▶ **WORK ITEM**
When the line with "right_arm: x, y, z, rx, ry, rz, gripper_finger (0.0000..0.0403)" is reached, include it and stop; before that, copy each line of the listing exactly from the first.

(DATA UNDER STUDY begins)

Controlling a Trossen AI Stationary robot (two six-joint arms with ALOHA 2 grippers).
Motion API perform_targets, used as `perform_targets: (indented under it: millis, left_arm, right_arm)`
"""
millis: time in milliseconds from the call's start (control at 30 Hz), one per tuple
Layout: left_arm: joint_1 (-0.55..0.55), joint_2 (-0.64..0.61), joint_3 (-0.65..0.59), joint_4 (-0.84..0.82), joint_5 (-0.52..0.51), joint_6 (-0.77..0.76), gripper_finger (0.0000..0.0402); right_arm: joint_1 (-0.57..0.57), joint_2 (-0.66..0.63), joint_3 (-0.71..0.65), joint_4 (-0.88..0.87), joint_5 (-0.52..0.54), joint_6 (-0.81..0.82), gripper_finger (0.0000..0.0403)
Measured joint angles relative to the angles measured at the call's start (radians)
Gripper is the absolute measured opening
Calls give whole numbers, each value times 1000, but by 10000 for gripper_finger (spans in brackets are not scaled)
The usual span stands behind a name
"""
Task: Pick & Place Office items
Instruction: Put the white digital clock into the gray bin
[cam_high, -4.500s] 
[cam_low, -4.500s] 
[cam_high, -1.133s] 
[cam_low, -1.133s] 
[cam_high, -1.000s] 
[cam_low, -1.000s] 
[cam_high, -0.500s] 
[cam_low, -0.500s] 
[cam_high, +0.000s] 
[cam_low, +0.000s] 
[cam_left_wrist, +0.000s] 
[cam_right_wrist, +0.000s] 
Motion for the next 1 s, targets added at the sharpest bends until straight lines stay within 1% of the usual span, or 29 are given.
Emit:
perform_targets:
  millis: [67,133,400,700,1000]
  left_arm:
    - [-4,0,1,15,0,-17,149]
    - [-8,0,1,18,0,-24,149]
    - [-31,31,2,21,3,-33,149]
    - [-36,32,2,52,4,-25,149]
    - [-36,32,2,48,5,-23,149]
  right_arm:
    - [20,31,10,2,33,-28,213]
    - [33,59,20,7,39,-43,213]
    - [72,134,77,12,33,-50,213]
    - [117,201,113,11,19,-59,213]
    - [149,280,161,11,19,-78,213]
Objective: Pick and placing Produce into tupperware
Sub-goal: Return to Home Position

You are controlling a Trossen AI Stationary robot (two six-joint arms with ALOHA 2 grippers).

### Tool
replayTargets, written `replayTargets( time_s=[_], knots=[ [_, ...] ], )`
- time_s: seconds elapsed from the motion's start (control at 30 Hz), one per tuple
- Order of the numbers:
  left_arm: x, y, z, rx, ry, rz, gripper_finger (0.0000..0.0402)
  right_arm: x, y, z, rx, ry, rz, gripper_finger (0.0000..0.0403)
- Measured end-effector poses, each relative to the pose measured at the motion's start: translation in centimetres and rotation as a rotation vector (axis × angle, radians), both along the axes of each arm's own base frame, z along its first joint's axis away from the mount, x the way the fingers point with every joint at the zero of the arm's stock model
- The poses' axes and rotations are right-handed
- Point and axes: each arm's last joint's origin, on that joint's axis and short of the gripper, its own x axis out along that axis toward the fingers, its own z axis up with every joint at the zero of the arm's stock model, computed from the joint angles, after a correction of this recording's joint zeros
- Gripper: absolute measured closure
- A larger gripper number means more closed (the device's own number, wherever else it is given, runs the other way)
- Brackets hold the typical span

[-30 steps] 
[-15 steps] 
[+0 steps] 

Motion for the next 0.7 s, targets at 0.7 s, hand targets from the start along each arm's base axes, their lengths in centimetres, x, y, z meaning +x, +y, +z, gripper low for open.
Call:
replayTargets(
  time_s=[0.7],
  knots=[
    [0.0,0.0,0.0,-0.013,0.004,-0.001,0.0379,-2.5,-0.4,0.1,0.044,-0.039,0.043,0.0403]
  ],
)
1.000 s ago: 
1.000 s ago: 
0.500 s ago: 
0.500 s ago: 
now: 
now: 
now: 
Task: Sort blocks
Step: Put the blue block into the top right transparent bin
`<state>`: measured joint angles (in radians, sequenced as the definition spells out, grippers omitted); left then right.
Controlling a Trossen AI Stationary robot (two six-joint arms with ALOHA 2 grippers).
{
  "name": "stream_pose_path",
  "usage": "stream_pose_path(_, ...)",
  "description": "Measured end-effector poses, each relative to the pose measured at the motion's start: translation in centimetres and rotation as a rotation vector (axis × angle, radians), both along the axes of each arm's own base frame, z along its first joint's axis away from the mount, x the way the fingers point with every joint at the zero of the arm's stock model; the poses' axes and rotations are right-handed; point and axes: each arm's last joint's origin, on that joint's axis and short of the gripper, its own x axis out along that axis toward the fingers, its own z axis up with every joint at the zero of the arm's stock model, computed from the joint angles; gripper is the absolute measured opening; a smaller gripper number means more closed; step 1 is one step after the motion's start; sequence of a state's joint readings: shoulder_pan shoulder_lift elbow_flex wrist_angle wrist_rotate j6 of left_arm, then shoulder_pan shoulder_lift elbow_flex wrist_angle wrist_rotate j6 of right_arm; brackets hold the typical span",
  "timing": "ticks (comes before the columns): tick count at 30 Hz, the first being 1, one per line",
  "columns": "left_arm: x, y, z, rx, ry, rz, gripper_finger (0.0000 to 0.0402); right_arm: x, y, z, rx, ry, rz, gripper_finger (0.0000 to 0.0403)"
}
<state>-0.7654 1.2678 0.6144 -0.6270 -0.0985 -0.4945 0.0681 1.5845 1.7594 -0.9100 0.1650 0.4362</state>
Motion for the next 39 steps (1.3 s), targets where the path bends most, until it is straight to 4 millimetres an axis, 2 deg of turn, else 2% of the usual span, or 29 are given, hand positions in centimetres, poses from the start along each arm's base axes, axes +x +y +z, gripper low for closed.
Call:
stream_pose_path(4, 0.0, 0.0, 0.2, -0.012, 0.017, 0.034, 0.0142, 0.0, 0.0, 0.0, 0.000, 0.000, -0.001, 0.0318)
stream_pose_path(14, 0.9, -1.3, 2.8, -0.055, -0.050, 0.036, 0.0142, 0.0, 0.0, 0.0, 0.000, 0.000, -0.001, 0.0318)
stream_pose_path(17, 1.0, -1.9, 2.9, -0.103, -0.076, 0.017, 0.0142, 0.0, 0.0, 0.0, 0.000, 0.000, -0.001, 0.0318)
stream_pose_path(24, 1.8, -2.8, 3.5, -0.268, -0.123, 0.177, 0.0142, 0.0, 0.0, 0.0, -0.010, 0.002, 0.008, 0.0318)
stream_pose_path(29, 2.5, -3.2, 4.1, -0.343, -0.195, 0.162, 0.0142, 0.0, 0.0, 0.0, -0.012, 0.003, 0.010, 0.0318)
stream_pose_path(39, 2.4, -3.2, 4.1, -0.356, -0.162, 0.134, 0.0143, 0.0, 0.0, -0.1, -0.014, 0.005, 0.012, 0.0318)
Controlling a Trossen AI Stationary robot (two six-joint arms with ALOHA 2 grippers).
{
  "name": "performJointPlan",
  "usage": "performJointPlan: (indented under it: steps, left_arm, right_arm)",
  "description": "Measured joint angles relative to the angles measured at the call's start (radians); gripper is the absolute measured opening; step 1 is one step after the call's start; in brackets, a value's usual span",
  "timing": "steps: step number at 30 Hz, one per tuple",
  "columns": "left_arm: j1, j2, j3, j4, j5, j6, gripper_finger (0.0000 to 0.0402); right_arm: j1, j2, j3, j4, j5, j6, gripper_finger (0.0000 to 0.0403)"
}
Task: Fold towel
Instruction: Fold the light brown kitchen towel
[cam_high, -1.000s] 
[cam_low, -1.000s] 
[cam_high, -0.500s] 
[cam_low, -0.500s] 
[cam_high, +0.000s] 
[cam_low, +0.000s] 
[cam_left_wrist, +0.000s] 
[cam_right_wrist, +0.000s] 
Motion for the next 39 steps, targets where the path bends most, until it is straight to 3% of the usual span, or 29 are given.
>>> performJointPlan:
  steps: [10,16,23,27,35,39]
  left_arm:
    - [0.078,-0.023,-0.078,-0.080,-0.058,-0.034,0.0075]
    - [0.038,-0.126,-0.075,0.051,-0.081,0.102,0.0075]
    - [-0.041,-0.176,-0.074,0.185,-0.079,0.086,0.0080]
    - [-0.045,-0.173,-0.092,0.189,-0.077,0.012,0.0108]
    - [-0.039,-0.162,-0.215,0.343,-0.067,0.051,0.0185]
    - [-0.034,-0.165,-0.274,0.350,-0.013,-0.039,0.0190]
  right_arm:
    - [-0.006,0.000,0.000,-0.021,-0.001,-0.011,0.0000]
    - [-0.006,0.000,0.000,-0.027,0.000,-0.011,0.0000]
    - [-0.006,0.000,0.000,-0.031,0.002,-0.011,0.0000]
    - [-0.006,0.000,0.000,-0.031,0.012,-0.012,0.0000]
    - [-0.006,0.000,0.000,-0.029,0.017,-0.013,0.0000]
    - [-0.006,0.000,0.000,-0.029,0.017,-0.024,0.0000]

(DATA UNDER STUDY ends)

▶ **FINISHED TASK**
Controlling a Trossen AI Stationary robot (two six-joint arms with ALOHA 2 grippers).
Motion API perform_targets, used as `perform_targets: (indented under it: millis, left_arm, right_arm)`
"""
millis: time in milliseconds from the call's start (control at 30 Hz), one per tuple
Layout: left_arm: joint_1 (-0.55..0.55), joint_2 (-0.64..0.61), joint_3 (-0.65..0.59), joint_4 (-0.84..0.82), joint_5 (-0.52..0.51), joint_6 (-0.77..0.76), gripper_finger (0.0000..0.0402); right_arm: joint_1 (-0.57..0.57), joint_2 (-0.66..0.63), joint_3 (-0.71..0.65), joint_4 (-0.88..0.87), joint_5 (-0.52..0.54), joint_6 (-0.81..0.82), gripper_finger (0.0000..0.0403)
Measured joint angles relative to the angles measured at the call's start (radians)
Gripper is the absolute measured opening
Calls give whole numbers, each value times 1000, but by 10000 for gripper_finger (spans in brackets are not scaled)
The usual span stands behind a name
"""
Task: Pick & Place Office items
Instruction: Put the white digital clock into the gray bin
[cam_high, -4.500s] 
[cam_low, -4.500s] 
[cam_high, -1.133s] 
[cam_low, -1.133s] 
[cam_high, -1.000s] 
[cam_low, -1.000s] 
[cam_high, -0.500s] 
[cam_low, -0.500s] 
[cam_high, +0.000s] 
[cam_low, +0.000s] 
[cam_left_wrist, +0.000s] 
[cam_right_wrist, +0.000s] 
Motion for the next 1 s, targets added at the sharpest bends until straight lines stay within 1% of the usual span, or 29 are given.
Emit:
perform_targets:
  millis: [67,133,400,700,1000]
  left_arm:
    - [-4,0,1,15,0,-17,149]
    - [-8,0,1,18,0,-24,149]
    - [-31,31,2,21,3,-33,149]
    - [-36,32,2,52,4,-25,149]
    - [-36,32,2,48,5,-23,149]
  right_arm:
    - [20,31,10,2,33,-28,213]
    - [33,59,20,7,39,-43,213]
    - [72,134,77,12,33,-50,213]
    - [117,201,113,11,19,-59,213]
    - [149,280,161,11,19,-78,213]
Objective: Pick and placing Produce into tupperware
Sub-goal: Return to Home Position

You are controlling a Trossen AI Stationary robot (two six-joint arms with ALOHA 2 grippers).

### Tool
replayTargets, written `replayTargets( time_s=[_], knots=[ [_, ...] ], )`
- time_s: seconds elapsed from the motion's start (control at 30 Hz), one per tuple
- Order of the numbers:
  left_arm: x, y, z, rx, ry, rz, gripper_finger (0.0000..0.0402)
  right_arm: x, y, z, rx, ry, rz, gripper_finger (0.0000..0.0403)

That concludes the answer to this exercise.